As near peers, students who are motivated to volunteer and serve as LAs forge strong relationships among undergraduate STEM students, which have been found to be the foundational affective structures within successful student-support interventions (Jardine, 2020; Li, 2013). Therefore, investigating how the rapid shift in course delivery, due to the pandemic, impacted LAs’ self-determination (motivation) to serve undergraduate STEM students can help inform efforts to mitigate future, drastic changes to LA support and course changes and prepare to better absorb the blow of future shocks. By using SDT per Ryan and Deci (2000a, 2000b, 2002), we were able to empirically explore how COVID-19 interruptions to course delivery have impacted LAs’ self-determination through the constructs of competency, autonomy, and relatedness. We found that LAs reflected proportionally less on competency and autonomy, but more on relatedness, after the transition to remote instruction.

Regarding the decrease in competency, these results suggest that without the F2F or direct interaction with students, LAs’ perceptions of their competency faltered, despite having a strong background in Calculus. Their writing revealed that many relied on physical clues (e.g., reading students’ faces for signs of frustration) and assistance (e.g., drawing models on paper) to gauge students’ ideas and how they were constructing knowledge, which was markedly reduced in the online modality. Over time, LAs turned to language to elicit students’ comprehension of the material, asking students to describe their mental models or show (to the web camera) their thinking in smaller virtual break-out rooms. This rapid and unexpected shift in their pedagogical approach was a commonly cited frustration among LAs’ ability to serve their students. Research has suggested that when LAs are presented with environments unlike how they learned STEM content and possess limited experiences utilizing novel pedagogies, they are likely to struggle with reconciling their pre-conceived notions of teaching and implementing new instructional techniques (Top et al., 2018). Given that they were learning online pedagogies in real time, with reduced interaction with students and faculty mentors, these challenges became even greater.

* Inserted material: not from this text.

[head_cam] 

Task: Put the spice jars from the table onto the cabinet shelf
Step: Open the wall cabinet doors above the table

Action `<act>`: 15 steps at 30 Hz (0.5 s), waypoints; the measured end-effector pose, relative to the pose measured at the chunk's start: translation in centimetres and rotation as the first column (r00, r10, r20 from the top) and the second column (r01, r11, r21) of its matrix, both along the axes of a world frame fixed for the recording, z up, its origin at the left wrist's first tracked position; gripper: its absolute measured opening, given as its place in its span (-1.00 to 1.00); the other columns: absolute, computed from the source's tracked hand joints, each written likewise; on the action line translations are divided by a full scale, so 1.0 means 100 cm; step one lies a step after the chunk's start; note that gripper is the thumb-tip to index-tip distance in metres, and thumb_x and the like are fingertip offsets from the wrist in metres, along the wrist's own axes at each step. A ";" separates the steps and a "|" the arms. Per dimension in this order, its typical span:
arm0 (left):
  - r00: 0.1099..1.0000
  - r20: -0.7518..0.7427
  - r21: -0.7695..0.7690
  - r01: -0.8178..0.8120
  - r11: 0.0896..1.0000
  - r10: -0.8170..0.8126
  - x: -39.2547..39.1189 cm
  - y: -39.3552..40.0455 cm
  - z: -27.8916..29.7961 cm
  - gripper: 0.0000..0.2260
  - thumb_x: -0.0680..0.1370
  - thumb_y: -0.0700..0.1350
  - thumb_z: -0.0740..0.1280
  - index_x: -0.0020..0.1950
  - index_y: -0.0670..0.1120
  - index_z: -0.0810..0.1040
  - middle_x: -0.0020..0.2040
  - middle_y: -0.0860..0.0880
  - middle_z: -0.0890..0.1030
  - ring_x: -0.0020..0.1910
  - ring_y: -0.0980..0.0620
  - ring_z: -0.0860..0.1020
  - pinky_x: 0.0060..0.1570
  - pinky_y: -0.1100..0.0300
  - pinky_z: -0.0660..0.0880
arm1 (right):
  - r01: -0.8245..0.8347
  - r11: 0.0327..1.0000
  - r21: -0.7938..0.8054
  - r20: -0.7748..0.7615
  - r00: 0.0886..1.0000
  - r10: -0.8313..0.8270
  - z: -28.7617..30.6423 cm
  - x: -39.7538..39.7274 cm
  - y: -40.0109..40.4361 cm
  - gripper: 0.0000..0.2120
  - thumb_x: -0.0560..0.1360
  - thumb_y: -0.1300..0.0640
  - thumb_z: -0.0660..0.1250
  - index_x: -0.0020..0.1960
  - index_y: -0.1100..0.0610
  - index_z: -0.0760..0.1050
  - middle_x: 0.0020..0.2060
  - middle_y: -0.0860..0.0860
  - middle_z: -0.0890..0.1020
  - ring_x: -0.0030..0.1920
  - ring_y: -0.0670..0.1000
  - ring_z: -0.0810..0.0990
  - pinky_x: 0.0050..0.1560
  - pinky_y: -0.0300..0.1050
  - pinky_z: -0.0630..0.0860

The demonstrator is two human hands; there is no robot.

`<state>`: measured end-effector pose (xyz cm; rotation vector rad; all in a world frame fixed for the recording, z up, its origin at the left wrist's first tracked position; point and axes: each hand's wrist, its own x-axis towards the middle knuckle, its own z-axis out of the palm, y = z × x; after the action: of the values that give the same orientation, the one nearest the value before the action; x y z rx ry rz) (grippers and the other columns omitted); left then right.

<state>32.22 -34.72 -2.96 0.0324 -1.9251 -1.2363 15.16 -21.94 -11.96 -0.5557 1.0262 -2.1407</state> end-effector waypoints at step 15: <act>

While not as substantial a decrease as competence, results suggest a slight proportional decrease in the frequency of LAs’ references to their sense of autonomy. We contend that this lesser attention to autonomy was due to LAs’ focused attention on ensuring that minimal learning objectives were at least being met, considering the arduous task of teaching Calculus in a virtual learning environment without prior training. Ali (2020) asserted that a successful transition to remote learning requires the willingness to embrace change. LAs, perhaps like many other in-person instructors, felt ill-equipped to assist learners completely online and were perhaps hoping for more guidance instead of seeking interventions driven autonomously. Despite the proportional decrease in frequency of LA reports in reference to the construct of autonomy, LAs still began to engage in new behaviors, such as to take more control over the learning environment. We saw LAs begin to employ new online teaching tools (Maria, Lucas) and foster online communities (Chloe, Rashidi) as means for additional support within the online and remote learning modality. Nine of the 13 LAs self-engaged in some type of autonomous behavior focused on improving their communication and access to students. Naturally, we believe that through those actions, LAs had enhanced their connections to students, especially in how they forged new relationships with the students they served.

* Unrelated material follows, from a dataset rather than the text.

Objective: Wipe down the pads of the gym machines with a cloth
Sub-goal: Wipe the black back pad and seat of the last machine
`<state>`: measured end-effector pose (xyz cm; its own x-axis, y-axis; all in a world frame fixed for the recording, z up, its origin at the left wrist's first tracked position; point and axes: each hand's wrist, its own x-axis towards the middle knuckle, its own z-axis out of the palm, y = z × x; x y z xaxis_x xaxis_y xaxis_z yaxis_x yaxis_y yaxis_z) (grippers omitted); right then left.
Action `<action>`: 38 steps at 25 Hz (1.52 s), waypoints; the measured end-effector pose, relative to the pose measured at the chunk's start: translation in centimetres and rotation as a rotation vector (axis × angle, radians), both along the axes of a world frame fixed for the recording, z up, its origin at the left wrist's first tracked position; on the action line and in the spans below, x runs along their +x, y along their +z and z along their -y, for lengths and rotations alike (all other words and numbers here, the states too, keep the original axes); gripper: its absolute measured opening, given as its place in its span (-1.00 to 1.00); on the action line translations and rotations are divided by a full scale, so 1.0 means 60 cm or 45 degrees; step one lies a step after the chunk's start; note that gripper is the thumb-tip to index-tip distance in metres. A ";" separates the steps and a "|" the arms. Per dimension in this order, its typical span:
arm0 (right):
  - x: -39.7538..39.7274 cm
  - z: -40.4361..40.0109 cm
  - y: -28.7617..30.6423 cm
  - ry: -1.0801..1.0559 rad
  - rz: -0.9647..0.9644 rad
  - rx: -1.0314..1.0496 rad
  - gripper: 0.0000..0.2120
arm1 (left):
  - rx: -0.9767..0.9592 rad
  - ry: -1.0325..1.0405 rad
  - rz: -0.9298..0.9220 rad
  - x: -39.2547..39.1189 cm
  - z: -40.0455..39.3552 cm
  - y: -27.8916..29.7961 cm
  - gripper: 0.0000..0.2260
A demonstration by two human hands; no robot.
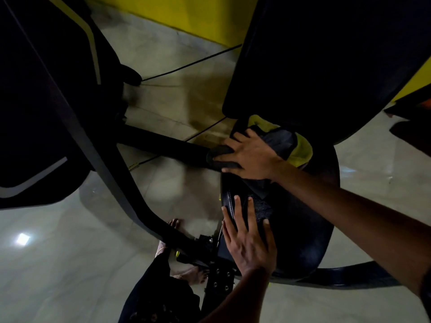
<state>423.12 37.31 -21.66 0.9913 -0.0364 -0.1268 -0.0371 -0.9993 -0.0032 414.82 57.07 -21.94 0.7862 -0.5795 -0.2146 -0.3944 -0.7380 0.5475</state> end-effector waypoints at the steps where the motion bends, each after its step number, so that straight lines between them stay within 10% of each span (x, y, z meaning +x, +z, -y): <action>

The study’s key findings were in relation to the COVID-19 transition impacts on LAs' relatedness, suggesting that students became more invested in developing relationships online in order to better support these learners. Findings are affirmed from a concurrent study for more empathetic and inclusive pedagogies employed in online courses (Rapanta et al., 2020). Furthermore, these findings suggest relatedness was specifically focused on relationships between the LAs and the undergraduate student/s. Given the importance of the relatedness construct to one’s overall self-determination, LAs struggled to connect with their assigned students when they transitioned to remote learning, which may explain the increase in their reports of relatedness issues in their journal writings. There is growing appreciation of the power of relatedness between LAs (and other near peers) and the success of undergraduate STEM students. A study by Winterton et al. (2020) found that in large introductory STEM courses the undergraduate students’ learning gains were greatest among those who best related to their near peer, more than any other factor measured. Moreover, SDT research suggests that among college students (compared to pre-college students), relatedness is the most salient factor in their STEM learning (Trenshaw et al., 2016). This research showed how LAs restored their self-determination despite having early dips in competency, which fostered a rise in autonomous actions to foster relatedness among students and each other to maintain their motivation as LAs. Our research suggests that relatedness (i.e., the importance of and strategies in) should lead rather than lag in LA preparation, to ensure sustained and consistent motivation of LAs as they engage in their important work.

Conclusions

The three constructs of SDT, competence, autonomy, and relatedness provide an ideal framework from which to model motivation among LAs in undergraduate STEM courses. Employing such a model is important to measuring and monitoring LA self-determination for their persistence and performance in serving undergraduate STEM students. With the interruption of COVID-19, moving courses from F2F to online, remote instruction permits a novel understanding to how increasing interruptions influence LAs’ motivation and perceptions of how they were able to assist undergraduate STEM learners. We found that the precipitous drop in their perceived ability to help their students (competence) drew LAs to conceptualize and enact ways to reconfigure their interactions in the course (autonomy). Such efforts not only aided them in reclaiming their competence, but also fostered new avenues of relatedness, which they found to be incredibly important for their students’ learning of Calculus and keeping them connected to the course.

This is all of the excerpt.